Task directions =>
Ignoring pictures, transcribe exactly the lines between the one containing "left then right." and the end of the material, both included.

Given information =>
___
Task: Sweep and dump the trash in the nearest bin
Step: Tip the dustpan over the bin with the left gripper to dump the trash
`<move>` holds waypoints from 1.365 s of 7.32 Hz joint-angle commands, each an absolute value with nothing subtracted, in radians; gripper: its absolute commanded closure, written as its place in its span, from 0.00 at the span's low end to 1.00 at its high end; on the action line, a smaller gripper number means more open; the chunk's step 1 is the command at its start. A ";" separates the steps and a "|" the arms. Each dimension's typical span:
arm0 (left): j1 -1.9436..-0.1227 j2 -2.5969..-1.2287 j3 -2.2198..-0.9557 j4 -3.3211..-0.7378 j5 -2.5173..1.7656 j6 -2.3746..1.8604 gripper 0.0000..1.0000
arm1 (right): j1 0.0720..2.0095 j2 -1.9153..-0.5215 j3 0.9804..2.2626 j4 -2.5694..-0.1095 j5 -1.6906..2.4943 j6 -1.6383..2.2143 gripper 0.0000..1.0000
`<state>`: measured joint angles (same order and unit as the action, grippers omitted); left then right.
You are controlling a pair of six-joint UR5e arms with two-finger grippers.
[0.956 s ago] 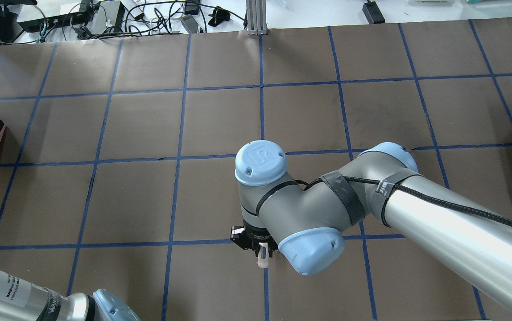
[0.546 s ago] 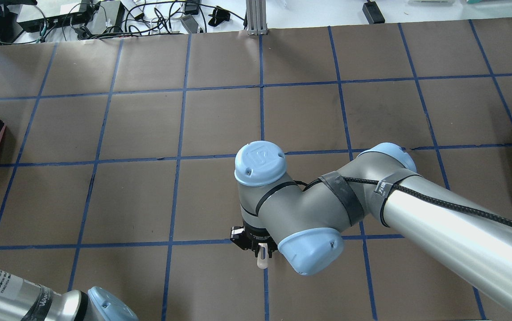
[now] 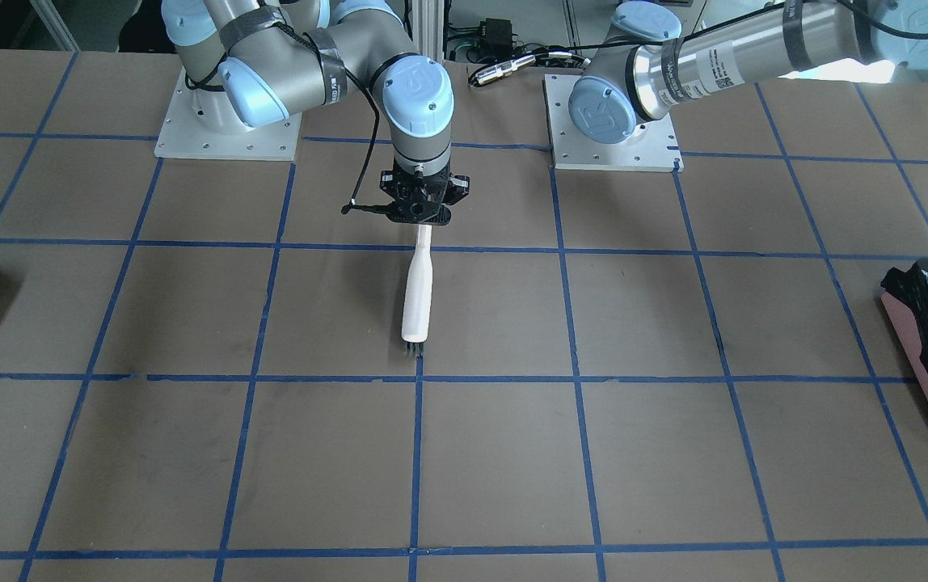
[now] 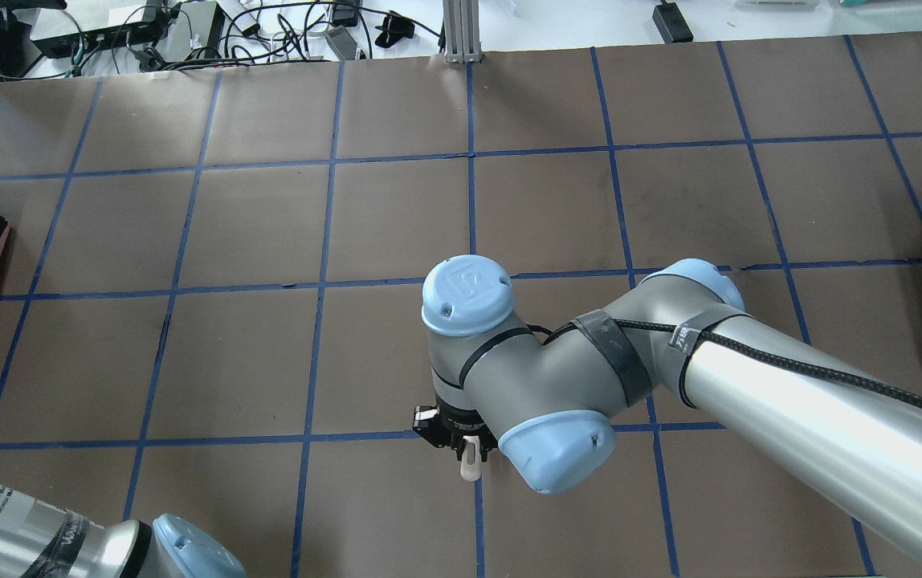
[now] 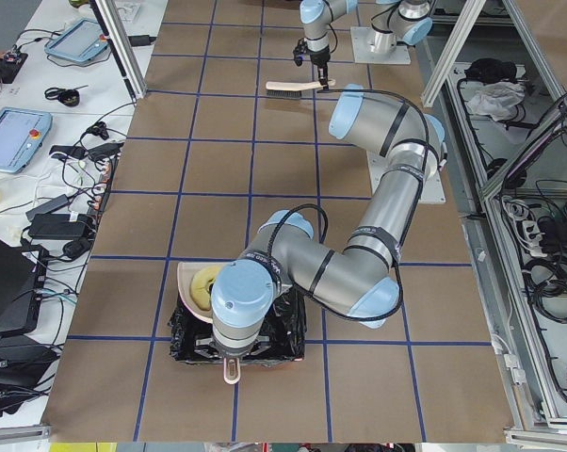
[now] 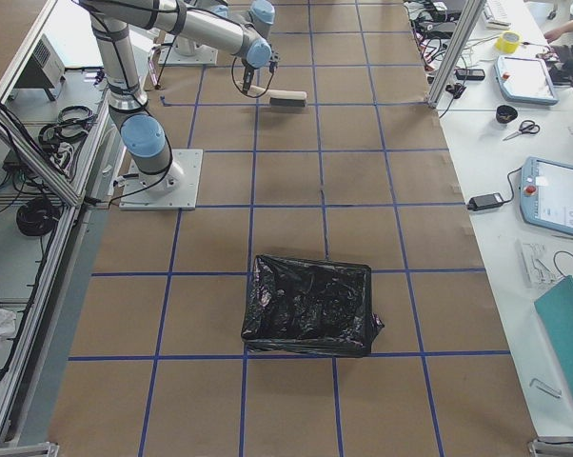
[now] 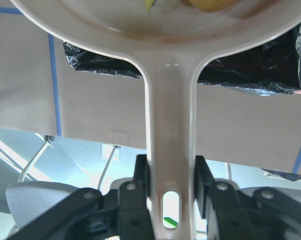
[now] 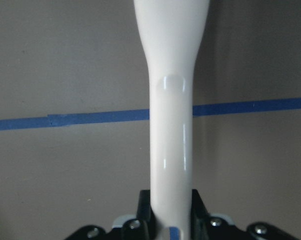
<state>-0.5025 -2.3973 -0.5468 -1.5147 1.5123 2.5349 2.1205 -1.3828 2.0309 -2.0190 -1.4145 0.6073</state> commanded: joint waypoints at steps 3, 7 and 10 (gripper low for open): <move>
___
Response for this exercise =>
`<state>`: measured joint angles (same order and unit as the action, grippers omitted); left then right.
You are controlling a pair of six-joint UR5e arms with two-finger grippers.
[0.956 s ago] 
[0.546 s ago] 
[now] 
[now] 
[now] 
[now] 
[now] 
[now] 
<state>-0.5025 -2.3973 -0.5468 -1.5147 1.5123 2.5349 2.1205 -1.3828 2.0309 -2.0190 -1.4145 0.6073</state> commanded: joint waypoints at steps 3, 7 and 10 (gripper low for open): <move>

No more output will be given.